■ **Your task**
Write out the data exactly, every line included.

....................

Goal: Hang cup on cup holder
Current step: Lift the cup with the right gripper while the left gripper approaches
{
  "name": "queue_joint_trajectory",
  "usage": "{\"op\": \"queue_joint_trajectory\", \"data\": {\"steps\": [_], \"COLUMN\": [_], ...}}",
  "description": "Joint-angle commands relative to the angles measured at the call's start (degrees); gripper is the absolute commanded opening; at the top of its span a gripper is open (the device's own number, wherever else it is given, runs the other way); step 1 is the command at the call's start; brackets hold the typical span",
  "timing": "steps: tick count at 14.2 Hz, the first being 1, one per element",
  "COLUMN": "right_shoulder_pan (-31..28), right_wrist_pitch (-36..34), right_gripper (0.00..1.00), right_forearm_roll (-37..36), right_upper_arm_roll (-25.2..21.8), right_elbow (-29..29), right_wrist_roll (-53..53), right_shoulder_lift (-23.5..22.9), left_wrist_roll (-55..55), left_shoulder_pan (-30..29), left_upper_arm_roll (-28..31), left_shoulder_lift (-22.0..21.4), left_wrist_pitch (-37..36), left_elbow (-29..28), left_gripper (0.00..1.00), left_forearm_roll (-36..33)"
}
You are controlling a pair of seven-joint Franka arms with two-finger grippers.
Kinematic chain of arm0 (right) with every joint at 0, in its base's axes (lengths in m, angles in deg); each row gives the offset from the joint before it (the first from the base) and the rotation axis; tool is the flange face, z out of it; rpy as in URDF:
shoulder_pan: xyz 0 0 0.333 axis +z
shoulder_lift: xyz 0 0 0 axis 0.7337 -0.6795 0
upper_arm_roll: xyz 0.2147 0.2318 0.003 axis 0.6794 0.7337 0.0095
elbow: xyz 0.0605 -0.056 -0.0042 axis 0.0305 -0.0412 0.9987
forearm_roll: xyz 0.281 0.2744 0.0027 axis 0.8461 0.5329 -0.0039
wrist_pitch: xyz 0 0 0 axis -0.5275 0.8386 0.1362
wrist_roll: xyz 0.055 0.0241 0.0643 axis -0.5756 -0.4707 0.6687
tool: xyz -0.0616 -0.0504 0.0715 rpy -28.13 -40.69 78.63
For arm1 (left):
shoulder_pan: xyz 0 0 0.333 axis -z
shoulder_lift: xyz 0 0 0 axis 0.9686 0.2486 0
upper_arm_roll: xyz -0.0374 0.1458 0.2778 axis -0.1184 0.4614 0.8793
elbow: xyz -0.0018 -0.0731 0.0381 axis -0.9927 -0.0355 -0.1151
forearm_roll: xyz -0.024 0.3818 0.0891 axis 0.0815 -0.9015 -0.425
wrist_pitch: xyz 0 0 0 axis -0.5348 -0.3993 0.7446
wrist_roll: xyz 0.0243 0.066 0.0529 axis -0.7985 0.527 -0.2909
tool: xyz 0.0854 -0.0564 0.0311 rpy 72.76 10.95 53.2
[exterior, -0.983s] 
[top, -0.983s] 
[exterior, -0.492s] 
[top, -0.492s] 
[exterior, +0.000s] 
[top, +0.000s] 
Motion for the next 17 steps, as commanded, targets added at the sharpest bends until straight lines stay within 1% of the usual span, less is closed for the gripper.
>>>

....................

■ **Reply to the exercise**
Goal: Hang cup on cup holder
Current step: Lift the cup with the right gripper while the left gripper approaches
{
  "name": "queue_joint_trajectory",
  "usage": "{\"op\": \"queue_joint_trajectory\", \"data\": {\"steps\": [_], \"COLUMN\": [_], ...}}",
  "description": "Joint-angle commands relative to the angles measured at the call's start (degrees); gripper is the absolute commanded opening; at the top of its span a gripper is open (the device's own number, wherever else it is given, runs the other way); step 1 is the command at the call's start; brackets hold the typical span",
  "timing": "steps: tick count at 14.2 Hz, the first being 1, one per element",
  "COLUMN": "right_shoulder_pan (-31..28), right_wrist_pitch (-36..34), right_gripper (0.00..1.00), right_forearm_roll (-37..36), right_upper_arm_roll (-25.2..21.8), right_elbow (-29..29), right_wrist_roll (-53..53), right_shoulder_lift (-23.5..22.9), left_wrist_roll (-55..55), left_shoulder_pan (-30..29), left_upper_arm_roll (-28..31), left_shoulder_lift (-22.0..21.4), left_wrist_pitch (-37..36), left_elbow (-29..28), left_gripper (0.00..1.00), left_forearm_roll (-36..33)"
}
You are controlling a pair of seven-joint Franka arms with two-finger grippers.
Kinematic chain of arm0 (right) with every joint at 0, in its base's axes (lengths in m, angles in deg); each row gives the offset from the joint before it (the first from the base) and the rotation axis; tool is the flange face, z out of it; rpy as in URDF:
shoulder_pan: xyz 0 0 0.333 axis +z
shoulder_lift: xyz 0 0 0 axis 0.7337 -0.6795 0
upper_arm_roll: xyz 0.2147 0.2318 0.003 axis 0.6794 0.7337 0.0095
elbow: xyz 0.0605 -0.056 -0.0042 axis 0.0305 -0.0412 0.9987
forearm_roll: xyz 0.281 0.2744 0.0027 axis 0.8461 0.5329 -0.0039
wrist_pitch: xyz 0 0 0 axis -0.5275 0.8386 0.1362
wrist_roll: xyz 0.055 0.0241 0.0643 axis -0.5756 -0.4707 0.6687
tool: xyz -0.0616 -0.0504 0.0715 rpy -28.13 -40.69 78.63
For arm1 (left):
shoulder_pan: xyz 0 0 0.333 axis -z
shoulder_lift: xyz 0 0 0 axis 0.9686 0.2486 0
upper_arm_roll: xyz -0.0374 0.1458 0.2778 axis -0.1184 0.4614 0.8793
elbow: xyz -0.0018 -0.0731 0.0381 axis -0.9927 -0.0355 -0.1151
forearm_roll: xyz -0.024 0.3818 0.0891 axis 0.0815 -0.9015 -0.425
wrist_pitch: xyz 0 0 0 axis -0.5348 -0.3993 0.7446
wrist_roll: xyz 0.0243 0.066 0.0529 axis -0.7985 0.527 -0.2909
tool: xyz 0.0854 -0.0564 0.0311 rpy 72.76 10.95 53.2
[exterior, -0.983s] 
[top, -0.983s] 
[exterior, -0.492s] 
[top, -0.492s] 
[exterior, +0.000s] 
[top, +0.000s] 
Motion for the next 17 steps, as commanded, targets added at the sharpest bends until straight lines stay within 1% of the usual span, less is closed for the gripper.
>>>

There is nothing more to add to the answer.